Nothing but the lines from the one containing "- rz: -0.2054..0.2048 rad" through the one containing "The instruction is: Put", both included, should be given again, each exactly as written below.
##############################
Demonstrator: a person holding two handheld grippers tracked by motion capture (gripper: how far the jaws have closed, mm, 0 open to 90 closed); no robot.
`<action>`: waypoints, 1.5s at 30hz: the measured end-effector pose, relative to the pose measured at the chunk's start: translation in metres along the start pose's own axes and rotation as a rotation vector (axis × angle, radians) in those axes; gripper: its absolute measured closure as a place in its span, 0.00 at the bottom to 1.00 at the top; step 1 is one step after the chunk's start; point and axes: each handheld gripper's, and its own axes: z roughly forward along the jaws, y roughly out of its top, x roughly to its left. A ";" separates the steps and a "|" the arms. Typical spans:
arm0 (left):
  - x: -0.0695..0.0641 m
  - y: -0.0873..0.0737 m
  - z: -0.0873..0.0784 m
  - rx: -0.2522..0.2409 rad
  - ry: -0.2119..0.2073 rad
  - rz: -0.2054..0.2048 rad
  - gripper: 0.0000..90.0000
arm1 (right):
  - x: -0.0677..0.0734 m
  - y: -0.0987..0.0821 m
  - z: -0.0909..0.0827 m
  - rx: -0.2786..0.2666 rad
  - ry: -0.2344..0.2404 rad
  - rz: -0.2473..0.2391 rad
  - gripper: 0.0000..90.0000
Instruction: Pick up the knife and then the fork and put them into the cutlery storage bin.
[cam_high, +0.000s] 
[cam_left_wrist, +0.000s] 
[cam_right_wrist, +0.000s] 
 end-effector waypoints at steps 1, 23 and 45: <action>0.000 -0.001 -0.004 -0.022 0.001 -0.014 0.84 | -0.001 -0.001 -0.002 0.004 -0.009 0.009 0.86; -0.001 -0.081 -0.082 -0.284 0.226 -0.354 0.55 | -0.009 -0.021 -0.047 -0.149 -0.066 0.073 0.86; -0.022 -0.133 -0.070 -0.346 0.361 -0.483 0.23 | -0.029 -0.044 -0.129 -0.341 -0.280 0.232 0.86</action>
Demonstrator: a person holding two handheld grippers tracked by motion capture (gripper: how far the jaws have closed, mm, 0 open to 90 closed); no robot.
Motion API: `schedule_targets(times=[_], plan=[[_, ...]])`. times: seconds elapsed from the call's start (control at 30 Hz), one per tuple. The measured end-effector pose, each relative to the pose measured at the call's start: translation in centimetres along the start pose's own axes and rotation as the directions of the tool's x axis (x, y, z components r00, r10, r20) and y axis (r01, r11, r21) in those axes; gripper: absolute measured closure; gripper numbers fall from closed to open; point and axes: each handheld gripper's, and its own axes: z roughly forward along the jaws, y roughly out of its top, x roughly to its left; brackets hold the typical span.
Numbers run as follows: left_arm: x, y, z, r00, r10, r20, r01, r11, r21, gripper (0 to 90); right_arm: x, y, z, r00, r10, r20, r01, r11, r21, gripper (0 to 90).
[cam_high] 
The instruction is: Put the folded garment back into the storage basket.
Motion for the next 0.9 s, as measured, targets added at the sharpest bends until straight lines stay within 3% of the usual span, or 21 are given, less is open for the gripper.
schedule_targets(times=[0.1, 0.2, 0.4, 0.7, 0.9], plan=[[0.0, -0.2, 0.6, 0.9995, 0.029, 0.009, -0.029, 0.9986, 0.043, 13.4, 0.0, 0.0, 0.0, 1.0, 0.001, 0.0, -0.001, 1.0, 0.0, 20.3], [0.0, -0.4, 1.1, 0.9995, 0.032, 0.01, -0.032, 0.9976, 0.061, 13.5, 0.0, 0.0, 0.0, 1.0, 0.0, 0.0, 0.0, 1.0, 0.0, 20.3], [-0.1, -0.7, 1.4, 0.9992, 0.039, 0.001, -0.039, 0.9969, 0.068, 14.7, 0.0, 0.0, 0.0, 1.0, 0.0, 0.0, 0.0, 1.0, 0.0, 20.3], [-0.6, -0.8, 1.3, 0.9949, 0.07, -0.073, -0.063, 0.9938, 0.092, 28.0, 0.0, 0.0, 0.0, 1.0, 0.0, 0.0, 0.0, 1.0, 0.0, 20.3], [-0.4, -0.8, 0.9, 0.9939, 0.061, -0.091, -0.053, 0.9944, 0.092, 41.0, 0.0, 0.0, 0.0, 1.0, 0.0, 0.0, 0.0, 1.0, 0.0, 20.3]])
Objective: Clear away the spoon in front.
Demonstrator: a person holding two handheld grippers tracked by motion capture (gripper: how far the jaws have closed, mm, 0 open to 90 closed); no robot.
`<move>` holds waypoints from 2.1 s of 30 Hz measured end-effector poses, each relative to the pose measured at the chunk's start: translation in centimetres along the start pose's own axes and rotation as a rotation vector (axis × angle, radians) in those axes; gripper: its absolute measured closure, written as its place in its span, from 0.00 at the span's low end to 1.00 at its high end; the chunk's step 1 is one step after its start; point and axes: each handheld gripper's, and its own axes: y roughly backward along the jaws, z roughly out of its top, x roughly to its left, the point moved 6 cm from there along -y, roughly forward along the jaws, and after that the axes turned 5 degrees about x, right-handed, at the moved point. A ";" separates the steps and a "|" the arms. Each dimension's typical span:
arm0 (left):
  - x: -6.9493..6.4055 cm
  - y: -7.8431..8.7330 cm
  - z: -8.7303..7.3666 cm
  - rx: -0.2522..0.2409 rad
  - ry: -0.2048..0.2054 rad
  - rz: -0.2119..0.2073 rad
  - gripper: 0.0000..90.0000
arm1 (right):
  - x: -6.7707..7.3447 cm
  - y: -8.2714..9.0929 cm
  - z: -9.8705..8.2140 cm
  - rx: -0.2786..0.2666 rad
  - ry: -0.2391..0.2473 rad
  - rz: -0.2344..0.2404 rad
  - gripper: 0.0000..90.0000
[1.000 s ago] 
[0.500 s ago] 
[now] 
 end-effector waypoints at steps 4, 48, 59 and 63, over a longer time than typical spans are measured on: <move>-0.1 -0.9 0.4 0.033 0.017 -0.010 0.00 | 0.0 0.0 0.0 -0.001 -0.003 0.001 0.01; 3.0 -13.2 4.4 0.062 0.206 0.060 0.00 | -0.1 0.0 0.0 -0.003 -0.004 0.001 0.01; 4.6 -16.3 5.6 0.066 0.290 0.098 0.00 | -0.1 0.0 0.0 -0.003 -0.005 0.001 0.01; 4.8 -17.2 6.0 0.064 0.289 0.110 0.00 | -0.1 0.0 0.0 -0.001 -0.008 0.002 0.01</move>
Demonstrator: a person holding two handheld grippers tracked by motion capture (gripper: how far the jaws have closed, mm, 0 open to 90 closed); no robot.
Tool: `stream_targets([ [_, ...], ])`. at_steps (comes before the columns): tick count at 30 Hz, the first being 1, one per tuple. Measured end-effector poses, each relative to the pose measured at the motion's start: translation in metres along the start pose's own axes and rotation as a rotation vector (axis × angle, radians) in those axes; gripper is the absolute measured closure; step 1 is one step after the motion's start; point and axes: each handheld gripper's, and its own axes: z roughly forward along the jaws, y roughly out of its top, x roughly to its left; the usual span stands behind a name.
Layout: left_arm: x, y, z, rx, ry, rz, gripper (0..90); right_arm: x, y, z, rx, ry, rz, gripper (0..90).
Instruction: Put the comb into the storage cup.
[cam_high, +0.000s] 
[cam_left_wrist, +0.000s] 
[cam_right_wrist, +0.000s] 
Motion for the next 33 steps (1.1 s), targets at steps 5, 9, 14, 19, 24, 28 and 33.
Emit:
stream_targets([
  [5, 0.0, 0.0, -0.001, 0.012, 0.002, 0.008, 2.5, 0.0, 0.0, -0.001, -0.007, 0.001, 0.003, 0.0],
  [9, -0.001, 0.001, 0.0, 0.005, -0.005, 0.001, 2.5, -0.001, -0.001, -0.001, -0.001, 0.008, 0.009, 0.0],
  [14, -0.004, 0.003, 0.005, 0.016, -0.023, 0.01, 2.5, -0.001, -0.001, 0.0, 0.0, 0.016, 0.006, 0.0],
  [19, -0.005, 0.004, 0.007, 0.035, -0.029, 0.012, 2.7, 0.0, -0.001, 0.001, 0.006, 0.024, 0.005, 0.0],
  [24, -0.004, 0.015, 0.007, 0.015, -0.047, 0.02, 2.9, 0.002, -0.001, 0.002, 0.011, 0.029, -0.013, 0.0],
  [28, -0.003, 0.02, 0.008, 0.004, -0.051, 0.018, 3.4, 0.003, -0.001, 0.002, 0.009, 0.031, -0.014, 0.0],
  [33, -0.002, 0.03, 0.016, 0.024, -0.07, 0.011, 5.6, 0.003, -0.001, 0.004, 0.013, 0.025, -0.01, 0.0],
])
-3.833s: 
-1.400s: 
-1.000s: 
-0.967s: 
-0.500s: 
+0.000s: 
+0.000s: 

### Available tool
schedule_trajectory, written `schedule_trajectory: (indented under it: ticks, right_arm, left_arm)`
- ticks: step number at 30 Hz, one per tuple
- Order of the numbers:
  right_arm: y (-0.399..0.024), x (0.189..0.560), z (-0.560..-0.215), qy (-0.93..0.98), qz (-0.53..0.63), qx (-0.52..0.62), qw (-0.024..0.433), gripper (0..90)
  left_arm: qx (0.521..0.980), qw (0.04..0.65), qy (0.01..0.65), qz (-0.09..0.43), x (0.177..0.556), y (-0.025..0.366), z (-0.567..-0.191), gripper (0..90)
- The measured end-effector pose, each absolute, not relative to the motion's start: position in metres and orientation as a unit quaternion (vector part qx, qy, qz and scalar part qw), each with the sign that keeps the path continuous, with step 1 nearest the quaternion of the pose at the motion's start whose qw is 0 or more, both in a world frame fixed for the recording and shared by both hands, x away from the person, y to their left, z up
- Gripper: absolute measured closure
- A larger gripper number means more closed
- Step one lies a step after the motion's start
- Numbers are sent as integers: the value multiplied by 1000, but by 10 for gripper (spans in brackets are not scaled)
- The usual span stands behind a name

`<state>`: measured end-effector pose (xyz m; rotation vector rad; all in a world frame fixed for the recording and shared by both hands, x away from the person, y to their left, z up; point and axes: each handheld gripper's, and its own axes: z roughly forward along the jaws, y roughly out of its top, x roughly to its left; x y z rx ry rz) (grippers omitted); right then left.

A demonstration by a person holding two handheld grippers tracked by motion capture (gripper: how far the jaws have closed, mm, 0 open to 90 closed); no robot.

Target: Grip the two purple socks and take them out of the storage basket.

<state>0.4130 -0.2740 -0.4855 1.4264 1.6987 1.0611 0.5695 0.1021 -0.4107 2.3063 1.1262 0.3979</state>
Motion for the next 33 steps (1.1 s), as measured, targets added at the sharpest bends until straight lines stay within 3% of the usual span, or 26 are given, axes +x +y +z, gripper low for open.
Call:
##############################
## RESPONSE
  - rz: -0.2054..0.2048 rad
  - gripper: 0.0000..90.0000
arm1 (right):
  - x: -0.0677..0.0734 m
  - y: -0.0987..0.0821 m
  - z: -0.0909..0.0827 m
  - rx: -0.2786..0.2666 rad
  - ry: -0.2344..0.2404 rad
  - rz: -0.2473..0.2391 rad
  - gripper: 0.0000..90.0000
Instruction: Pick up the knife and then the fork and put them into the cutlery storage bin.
[cam_high, +0.000s] 
[cam_left_wrist, +0.000s] 
[cam_right_wrist, +0.000s] 
 end-effector waypoints at steps 1, 23 and 45: <action>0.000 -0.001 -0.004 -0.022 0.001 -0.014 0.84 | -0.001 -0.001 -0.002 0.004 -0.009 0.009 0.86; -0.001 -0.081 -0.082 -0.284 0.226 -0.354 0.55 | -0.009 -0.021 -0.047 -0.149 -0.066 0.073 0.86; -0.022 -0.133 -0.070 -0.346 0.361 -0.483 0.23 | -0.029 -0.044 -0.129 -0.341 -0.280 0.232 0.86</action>
Demonstrator: a person holding two handheld grippers tracked by motion capture (gripper: how far the jaws have closed, mm, 0 open to 90 closed); no robot.
Motion API: `schedule_targets(times=[_], plan=[[_, ...]])`. times: seconds elapsed from the call's start (control at 30 Hz), one per tuple. The measured end-effector pose, each relative to the pose measured at the call's start: translation in centimetres along the start pose's own axes and rotation as the directions of the tool's x axis (x, y, z components r00, r10, r20) and y axis (r01, r11, r21) in those axes; gripper: absolute measured closure; gripper numbers fall from closed to open; point and axes: each handheld gripper's, and its own axes: z roughly forward along the jaws, y roughly out of its top, x roughly to its left; brackets hold the typical span.
Numbers run as follows: left_arm: x, y, z, r00, r10, r20, r01, r11, r21, gripper (0 to 90); right_arm: x, y, z, r00, r10, r20, r01, r11, r21, gripper (0 to 90).
[cam_high] 
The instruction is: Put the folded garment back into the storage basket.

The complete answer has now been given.